# Problem details
Search the data below for the string "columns" and copy all lines where it shows up.

*** Opening Extracted data ***

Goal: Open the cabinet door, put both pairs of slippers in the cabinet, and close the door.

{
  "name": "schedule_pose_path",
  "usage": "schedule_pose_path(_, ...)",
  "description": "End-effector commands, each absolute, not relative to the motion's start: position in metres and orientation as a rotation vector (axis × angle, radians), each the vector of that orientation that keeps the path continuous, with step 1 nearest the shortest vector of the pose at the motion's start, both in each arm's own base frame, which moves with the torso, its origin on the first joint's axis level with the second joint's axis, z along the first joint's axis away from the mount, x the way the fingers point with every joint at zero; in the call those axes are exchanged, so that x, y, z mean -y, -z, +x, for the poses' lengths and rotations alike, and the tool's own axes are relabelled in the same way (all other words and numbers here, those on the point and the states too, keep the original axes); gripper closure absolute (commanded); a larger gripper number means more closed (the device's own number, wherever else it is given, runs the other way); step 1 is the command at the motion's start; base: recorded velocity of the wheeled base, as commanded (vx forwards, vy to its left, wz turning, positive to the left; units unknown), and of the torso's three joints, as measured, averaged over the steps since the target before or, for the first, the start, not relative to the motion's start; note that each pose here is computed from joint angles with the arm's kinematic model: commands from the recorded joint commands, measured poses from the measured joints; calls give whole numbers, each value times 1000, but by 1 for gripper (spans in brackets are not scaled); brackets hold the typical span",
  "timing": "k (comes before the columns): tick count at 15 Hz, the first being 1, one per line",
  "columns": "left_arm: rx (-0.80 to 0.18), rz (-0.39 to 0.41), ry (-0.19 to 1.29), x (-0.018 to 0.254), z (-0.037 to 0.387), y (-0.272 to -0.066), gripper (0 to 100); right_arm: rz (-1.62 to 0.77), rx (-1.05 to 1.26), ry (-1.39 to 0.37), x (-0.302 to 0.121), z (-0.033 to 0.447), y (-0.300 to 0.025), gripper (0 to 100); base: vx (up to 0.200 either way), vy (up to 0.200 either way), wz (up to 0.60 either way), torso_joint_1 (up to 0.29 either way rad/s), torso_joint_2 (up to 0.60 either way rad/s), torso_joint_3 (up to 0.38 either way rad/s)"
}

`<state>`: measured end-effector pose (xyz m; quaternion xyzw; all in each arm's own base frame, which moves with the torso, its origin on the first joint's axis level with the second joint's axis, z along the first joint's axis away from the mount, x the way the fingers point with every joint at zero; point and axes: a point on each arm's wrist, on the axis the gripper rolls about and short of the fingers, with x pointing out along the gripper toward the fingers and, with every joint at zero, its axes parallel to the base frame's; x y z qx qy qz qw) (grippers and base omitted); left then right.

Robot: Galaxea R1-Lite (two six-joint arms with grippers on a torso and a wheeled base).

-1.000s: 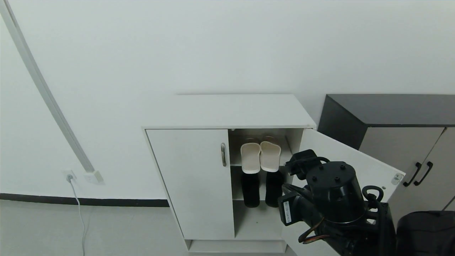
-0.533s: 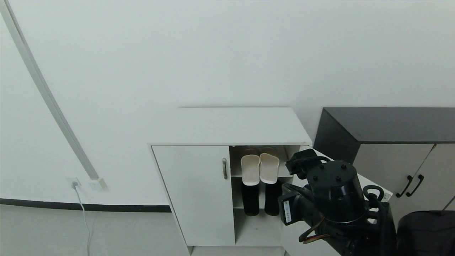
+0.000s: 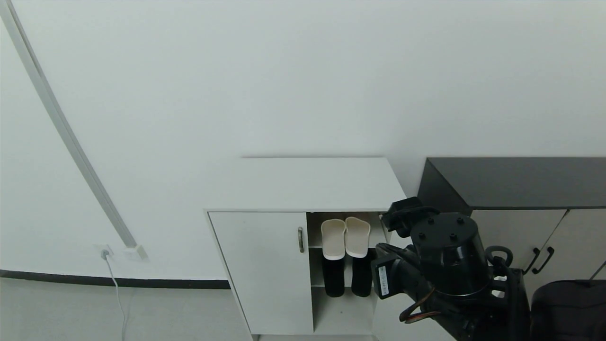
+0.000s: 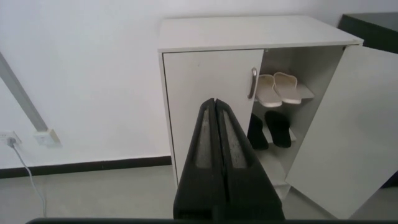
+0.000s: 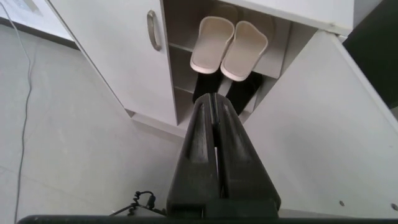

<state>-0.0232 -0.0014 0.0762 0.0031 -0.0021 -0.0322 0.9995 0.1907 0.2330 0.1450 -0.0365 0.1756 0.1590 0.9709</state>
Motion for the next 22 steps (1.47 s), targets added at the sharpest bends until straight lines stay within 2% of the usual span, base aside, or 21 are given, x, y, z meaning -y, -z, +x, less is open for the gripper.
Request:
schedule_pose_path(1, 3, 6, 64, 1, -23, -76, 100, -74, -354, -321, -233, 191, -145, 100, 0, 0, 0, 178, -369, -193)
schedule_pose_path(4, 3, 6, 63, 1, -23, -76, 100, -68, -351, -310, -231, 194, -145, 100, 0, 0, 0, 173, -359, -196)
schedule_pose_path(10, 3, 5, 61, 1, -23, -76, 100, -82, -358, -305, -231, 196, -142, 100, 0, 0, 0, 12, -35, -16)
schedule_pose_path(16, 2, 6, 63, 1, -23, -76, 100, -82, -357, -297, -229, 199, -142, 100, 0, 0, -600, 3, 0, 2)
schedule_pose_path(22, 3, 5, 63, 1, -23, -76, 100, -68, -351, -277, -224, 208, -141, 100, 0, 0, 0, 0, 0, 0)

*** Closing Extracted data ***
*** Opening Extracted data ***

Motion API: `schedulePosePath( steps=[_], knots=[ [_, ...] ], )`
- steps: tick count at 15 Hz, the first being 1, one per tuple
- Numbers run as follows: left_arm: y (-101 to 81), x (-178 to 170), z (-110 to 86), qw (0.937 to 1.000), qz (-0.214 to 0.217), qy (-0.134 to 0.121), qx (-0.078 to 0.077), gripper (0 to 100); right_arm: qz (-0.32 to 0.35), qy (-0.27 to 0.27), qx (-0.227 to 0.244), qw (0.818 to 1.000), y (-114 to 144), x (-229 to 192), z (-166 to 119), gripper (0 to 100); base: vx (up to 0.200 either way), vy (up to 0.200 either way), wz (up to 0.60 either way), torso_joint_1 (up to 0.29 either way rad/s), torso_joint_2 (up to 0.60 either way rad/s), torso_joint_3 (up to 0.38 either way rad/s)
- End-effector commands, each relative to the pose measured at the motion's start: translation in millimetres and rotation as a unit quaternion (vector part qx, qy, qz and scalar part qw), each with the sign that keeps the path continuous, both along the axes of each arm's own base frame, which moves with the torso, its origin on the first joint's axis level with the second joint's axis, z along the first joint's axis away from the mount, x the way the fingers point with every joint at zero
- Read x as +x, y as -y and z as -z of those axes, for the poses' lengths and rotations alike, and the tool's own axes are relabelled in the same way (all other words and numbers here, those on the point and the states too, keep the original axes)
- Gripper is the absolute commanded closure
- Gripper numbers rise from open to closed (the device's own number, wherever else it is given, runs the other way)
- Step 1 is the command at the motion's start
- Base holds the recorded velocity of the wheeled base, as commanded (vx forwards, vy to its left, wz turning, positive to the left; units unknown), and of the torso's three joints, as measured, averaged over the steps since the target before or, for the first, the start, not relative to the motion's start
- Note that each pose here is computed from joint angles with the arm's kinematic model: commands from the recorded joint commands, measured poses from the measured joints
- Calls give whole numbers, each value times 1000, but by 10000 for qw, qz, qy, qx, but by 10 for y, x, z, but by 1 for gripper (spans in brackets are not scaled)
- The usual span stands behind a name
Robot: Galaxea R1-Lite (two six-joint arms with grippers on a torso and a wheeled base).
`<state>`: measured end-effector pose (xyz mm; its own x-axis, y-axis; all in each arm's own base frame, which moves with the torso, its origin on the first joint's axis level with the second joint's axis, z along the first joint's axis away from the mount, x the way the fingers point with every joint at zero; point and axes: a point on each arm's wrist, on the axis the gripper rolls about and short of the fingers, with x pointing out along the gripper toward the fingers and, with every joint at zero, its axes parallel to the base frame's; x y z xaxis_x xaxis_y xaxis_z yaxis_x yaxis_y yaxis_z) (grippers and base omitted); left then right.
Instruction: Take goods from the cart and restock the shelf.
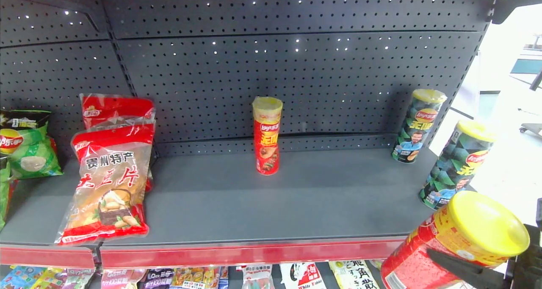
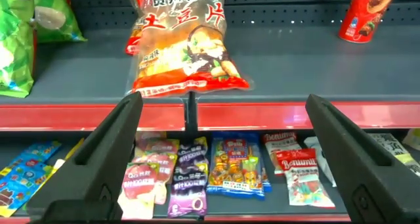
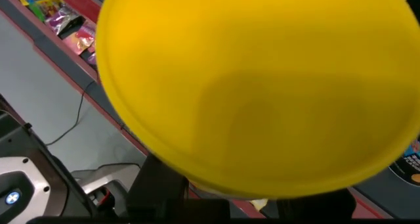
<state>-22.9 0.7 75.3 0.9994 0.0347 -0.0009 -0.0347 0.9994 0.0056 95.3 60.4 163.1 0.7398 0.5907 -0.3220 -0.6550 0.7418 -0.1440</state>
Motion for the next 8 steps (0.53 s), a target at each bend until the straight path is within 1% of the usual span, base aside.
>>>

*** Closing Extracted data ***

# Task result
  "timing": "k (comes before the columns): tick count at 15 Hz, the first being 1, one per line",
  "columns": "left_arm: rx (-0.80 to 0.18), rz (-0.39 to 0.41), ry (-0.19 to 1.29), x (-0.018 to 0.254), z (-0.037 to 0.387), y (-0.272 to -0.066), gripper (0 to 100); right_arm: rz (-1.62 to 0.77), rx (-1.05 to 1.26), ry (-1.39 to 0.37), x (-0.302 to 0.121), z (-0.033 to 0.447), y (-0.300 to 0.025), gripper (0 to 100); base: vx (up to 0.200 either way), vy (up to 0.200 either way), wz (up to 0.60 either way), torso_joint_1 (up to 0.29 either way rad/s), torso_joint_2 (up to 0.60 either way rad/s), torso_joint_3 (up to 0.38 either way rad/s)"

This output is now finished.